TASK TO COMPLETE: The word "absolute" may appear in some lines of the data; copy every such line.

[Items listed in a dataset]
-- Opening Marker --

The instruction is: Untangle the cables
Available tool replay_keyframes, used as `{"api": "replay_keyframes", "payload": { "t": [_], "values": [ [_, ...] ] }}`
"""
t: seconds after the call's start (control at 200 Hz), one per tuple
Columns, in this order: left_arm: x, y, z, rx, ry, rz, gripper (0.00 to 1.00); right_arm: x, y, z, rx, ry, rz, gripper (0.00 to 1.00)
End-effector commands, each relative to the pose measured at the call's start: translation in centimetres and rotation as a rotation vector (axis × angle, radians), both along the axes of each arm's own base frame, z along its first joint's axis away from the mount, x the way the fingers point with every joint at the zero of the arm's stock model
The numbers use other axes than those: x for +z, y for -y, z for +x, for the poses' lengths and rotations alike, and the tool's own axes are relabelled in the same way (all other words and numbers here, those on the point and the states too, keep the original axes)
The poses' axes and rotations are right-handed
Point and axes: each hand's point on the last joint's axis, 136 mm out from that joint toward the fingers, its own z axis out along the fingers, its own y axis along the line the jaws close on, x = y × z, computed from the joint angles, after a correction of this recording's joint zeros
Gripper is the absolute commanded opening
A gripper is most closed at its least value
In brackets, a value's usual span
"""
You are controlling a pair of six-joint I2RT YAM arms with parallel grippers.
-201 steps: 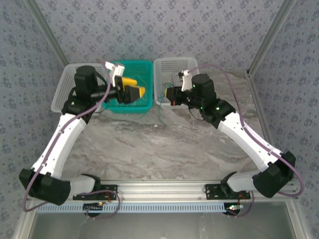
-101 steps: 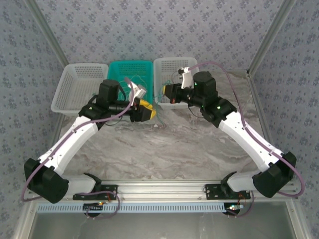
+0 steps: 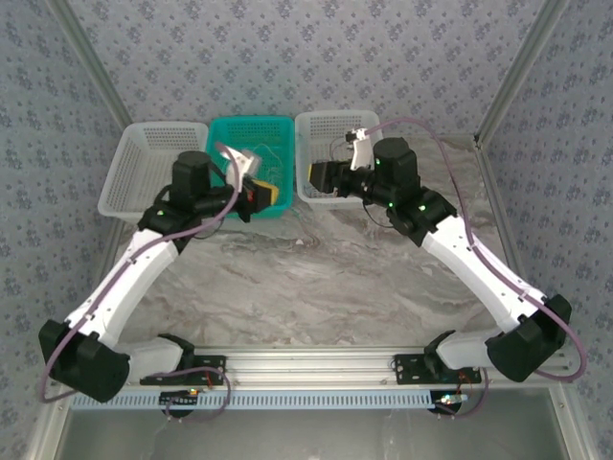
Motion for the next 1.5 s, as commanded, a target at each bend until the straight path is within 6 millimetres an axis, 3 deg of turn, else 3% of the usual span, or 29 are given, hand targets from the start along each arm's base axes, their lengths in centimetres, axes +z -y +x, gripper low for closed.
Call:
{"api": "replay_keyframes", "payload": {
  "t": [0.0,0.115,0.26,0.415,0.44,0.55,0.7,0.745,0.81,0.904,1.114,1.289,1.389,1.494],
  "values": [
    [3.5,-4.9,3.0,0.233,0.075,-0.051,0.00,0.9,2.4,-0.1,-0.083,0.016,0.022,0.66],
    [4.2,-10.0,5.6,0.407,0.072,-0.050,0.00,0.4,3.5,-0.2,-0.103,0.005,0.034,0.67],
    [3.5,-16.4,9.4,0.586,0.073,-0.054,0.00,-0.7,4.6,-0.4,-0.129,-0.028,0.034,0.67],
    [-0.7,-23.5,14.6,0.785,-0.075,-0.061,0.00,-0.6,5.6,-0.5,-0.147,-0.041,0.043,0.68],
    [-1.5,-24.6,15.3,0.812,-0.100,-0.067,0.00,-2.1,5.7,-0.6,-0.149,-0.068,0.025,0.68],
    [-4.8,-27.2,18.2,0.870,-0.209,-0.061,0.00,-2.3,6.4,-0.9,-0.165,-0.073,0.017,0.68],
    [-8.6,-29.1,20.6,0.910,-0.335,-0.040,0.00,-2.5,7.6,-1.4,-0.193,-0.080,0.009,0.68],
    [-9.1,-29.5,20.9,0.923,-0.348,-0.043,0.10,-2.6,8.0,-1.6,-0.201,-0.084,0.006,0.68],
    [-9.2,-29.7,20.8,0.933,-0.358,-0.053,0.31,-2.5,8.6,-1.9,-0.215,-0.080,0.013,0.68],
    [-8.1,-29.3,20.1,0.934,-0.339,-0.090,0.45,-2.4,9.8,-2.2,-0.244,-0.075,0.030,0.68],
    [-2.2,-27.0,16.3,0.902,-0.220,-0.175,0.48,-3.9,14.1,-1.2,-0.397,-0.128,0.039,0.70],
    [2.7,-22.3,10.4,0.834,-0.077,-0.169,0.49,-7.6,19.8,-0.6,-0.626,-0.187,-0.069,0.71],
    [3.0,-18.8,6.5,0.776,-0.037,-0.112,0.53,-9.7,23.3,-0.6,-0.772,-0.194,-0.151,0.74],
    [1.1,-16.3,2.8,0.740,-0.034,-0.004,0.55,-12.3,26.4,-0.7,-0.899,-0.167,-0.292,0.77]
  ]
}}
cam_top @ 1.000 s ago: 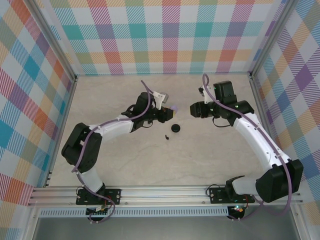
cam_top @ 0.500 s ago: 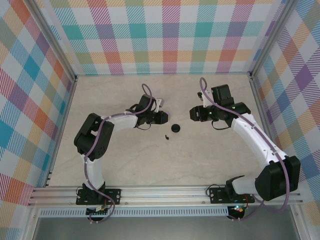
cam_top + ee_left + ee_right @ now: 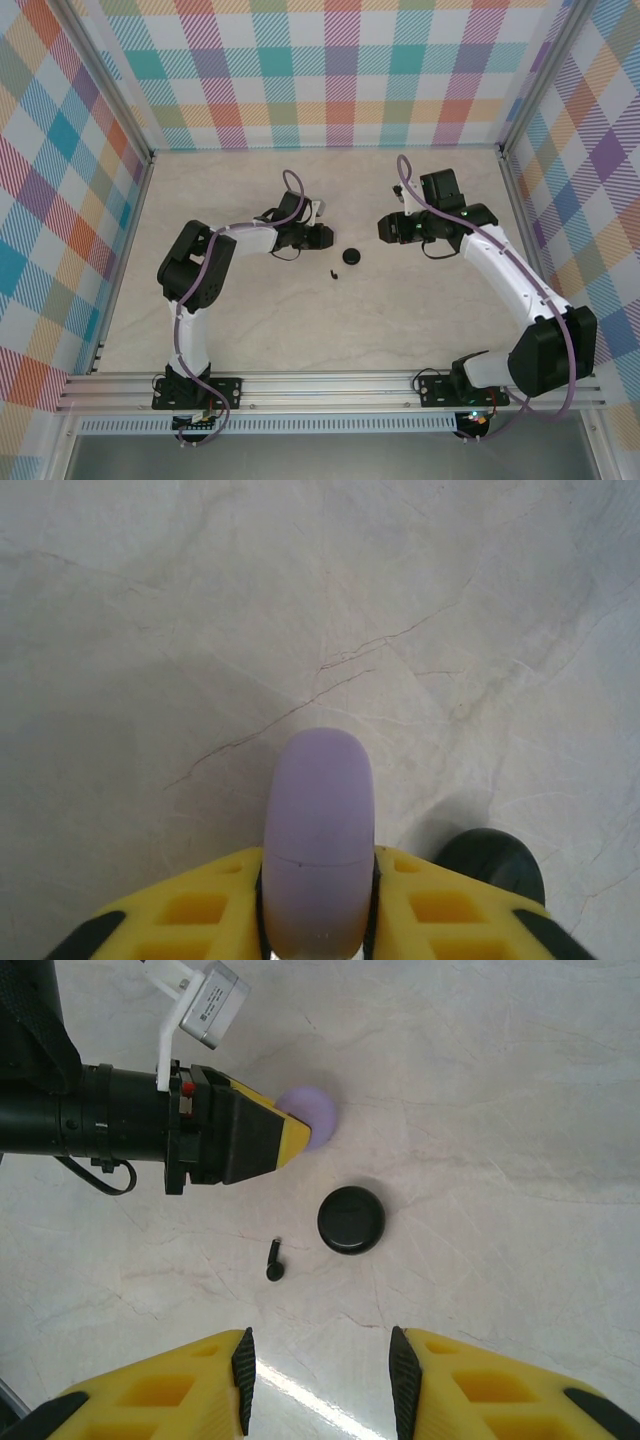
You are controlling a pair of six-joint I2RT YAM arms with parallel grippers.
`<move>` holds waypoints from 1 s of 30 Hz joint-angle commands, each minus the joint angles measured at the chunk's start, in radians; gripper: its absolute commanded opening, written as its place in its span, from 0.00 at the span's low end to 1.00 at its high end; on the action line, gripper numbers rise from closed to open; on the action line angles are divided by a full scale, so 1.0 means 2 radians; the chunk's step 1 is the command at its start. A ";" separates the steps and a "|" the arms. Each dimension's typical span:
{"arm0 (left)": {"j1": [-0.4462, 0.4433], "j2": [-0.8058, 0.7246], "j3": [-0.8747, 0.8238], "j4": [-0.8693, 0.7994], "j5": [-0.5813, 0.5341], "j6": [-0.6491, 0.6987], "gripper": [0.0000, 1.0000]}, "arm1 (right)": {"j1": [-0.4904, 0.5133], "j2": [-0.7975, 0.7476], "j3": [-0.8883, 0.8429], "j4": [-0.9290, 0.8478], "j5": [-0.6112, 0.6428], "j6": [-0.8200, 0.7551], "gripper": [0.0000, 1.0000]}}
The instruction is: Insert the wireless bluetooth earbuds into the charging case
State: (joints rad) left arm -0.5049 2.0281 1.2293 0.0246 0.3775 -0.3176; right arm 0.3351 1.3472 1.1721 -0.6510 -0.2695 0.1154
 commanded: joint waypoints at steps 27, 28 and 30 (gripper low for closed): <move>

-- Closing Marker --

FINISHED EXERCISE:
Gripper is the absolute commanded opening
`<move>` holds waypoints from 1 s of 30 Hz joint-angle commands, each minus the joint angles measured at the chunk's start, in radians; gripper: its absolute commanded opening, written as its place in its span, from 0.00 at the span's low end to 1.00 at its high end; on the action line, gripper numbers rise from closed to open; on the action line angles are divided by a full scale, so 1.0 means 2 radians; the chunk's step 1 is the command at its start. A ";" separates the steps and a "|" the arms. Each dimension's typical span:

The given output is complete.